2016-11-27 06:06
Andisiwe Makinana
Deputy Minister Obed Bapela, who is responsible for traditional affairs, warned the National Assembly’s portfolio committee on Cooperative Governance and Traditional Affairs this week against some of the demands by Khoisan leaders, who are getting statutory recognition from the government for the first time since 1994.
Bapela addressed MPs a day before they took off for their nationwide public hearings on the Traditional and Khoi-San Leadership Bill, which provides for, among other things, the statutory recognition of the legitimate Khoisan leadership and communities, and has been in the pipeline for some time.
The bill also provides for the integration of recognised Khoisan leaders into existing houses of traditional leadership and doing away with separate structures for the Khoisan.
“Let’s not go into the temptation of giving them the first-nation status.
“If we go that route, it’s unsustainable … because they would then want their own government within the government system that we have,” said Bapela.
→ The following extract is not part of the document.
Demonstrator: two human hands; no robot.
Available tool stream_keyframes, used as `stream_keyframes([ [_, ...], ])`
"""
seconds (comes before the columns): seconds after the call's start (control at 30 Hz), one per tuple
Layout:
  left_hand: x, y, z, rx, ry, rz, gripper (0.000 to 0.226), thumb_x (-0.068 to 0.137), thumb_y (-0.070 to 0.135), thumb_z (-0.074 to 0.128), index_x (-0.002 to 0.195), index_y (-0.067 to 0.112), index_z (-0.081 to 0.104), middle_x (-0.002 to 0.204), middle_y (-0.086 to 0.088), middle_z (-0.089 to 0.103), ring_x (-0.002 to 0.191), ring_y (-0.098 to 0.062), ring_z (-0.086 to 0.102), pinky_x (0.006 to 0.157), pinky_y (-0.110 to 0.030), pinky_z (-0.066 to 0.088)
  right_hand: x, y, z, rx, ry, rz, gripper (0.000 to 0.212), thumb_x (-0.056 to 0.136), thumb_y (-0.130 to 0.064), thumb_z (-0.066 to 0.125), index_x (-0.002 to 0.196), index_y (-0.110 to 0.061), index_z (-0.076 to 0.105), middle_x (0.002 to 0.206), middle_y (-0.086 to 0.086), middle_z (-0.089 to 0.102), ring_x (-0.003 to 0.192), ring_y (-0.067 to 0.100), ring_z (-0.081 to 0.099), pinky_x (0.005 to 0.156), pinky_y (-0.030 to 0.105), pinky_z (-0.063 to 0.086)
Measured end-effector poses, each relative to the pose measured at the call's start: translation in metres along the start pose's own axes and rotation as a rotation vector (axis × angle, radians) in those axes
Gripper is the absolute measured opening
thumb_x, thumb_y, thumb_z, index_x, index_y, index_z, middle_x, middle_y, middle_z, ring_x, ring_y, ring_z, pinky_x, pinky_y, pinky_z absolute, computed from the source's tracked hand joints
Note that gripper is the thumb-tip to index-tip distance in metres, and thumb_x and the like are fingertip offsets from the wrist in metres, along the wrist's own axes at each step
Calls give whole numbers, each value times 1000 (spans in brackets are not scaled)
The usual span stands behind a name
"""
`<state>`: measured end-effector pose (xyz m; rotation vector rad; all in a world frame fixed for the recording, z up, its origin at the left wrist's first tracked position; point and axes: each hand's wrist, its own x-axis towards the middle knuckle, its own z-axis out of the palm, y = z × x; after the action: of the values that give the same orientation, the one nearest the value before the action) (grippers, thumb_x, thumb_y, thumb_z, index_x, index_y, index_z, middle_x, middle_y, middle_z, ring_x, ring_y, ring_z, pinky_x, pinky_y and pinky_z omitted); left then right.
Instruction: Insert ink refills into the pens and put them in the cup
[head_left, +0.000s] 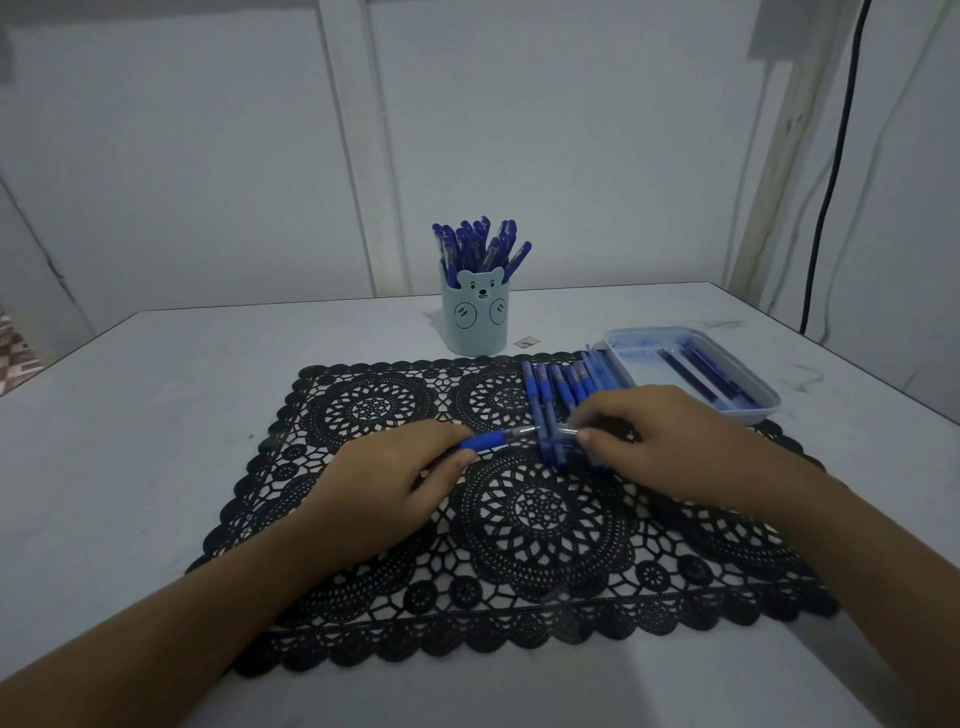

He explained that the UN definition of first nation is applicable in Latin America and Canada, where people were completely removed from their land and some arrived and settled there.
He said that in South Africa, the land still belongs to the Khoisan, together with other indigenous people of Africa, “rather than the first nation because we do not know who arrived at which point, when and where, and that history is not easy to trace”.
The director-general for traditional affairs, Muzamani Charles Nwaila, had earlier explained that the issue of first-nation status has got benefits attached to it.
He said that at the UN, those that had first-nation status had got to have their own government, own schools, own economic system and own set-up.
“But South Africa is a sovereign state and you can’t have a state within a state,” he said.
A document presented to the committee revealed that the department of traditional affairs has been receiving enquiries from the Khoisan communities about the rights and freedoms of said communities in terms of the various UN instruments.
To this end, the concerns that have been raised relate to the failure of the South African government to implement the UN Declaration of the Rights of Indigenous Peoples and the International Labour Organisation convention of 1989.
“The other concerns have been about the recognition of the Khoi and San as the first indigenous community in South Africa that is entitled to be accorded first-nation status,” reads the document.
It states that the concepts “indigenous”, “first peoples” and “first nation” have frequently been used interchangeably with other concepts such as aboriginal, native, original or tribal.
In pursuance of the demands for recognition as indigenous peoples that have a “first-nation” status, the Khoisan are also demanding that the Constitution of the Republic of South Africa be amended to recognise them as “first-nation” community in South Africa.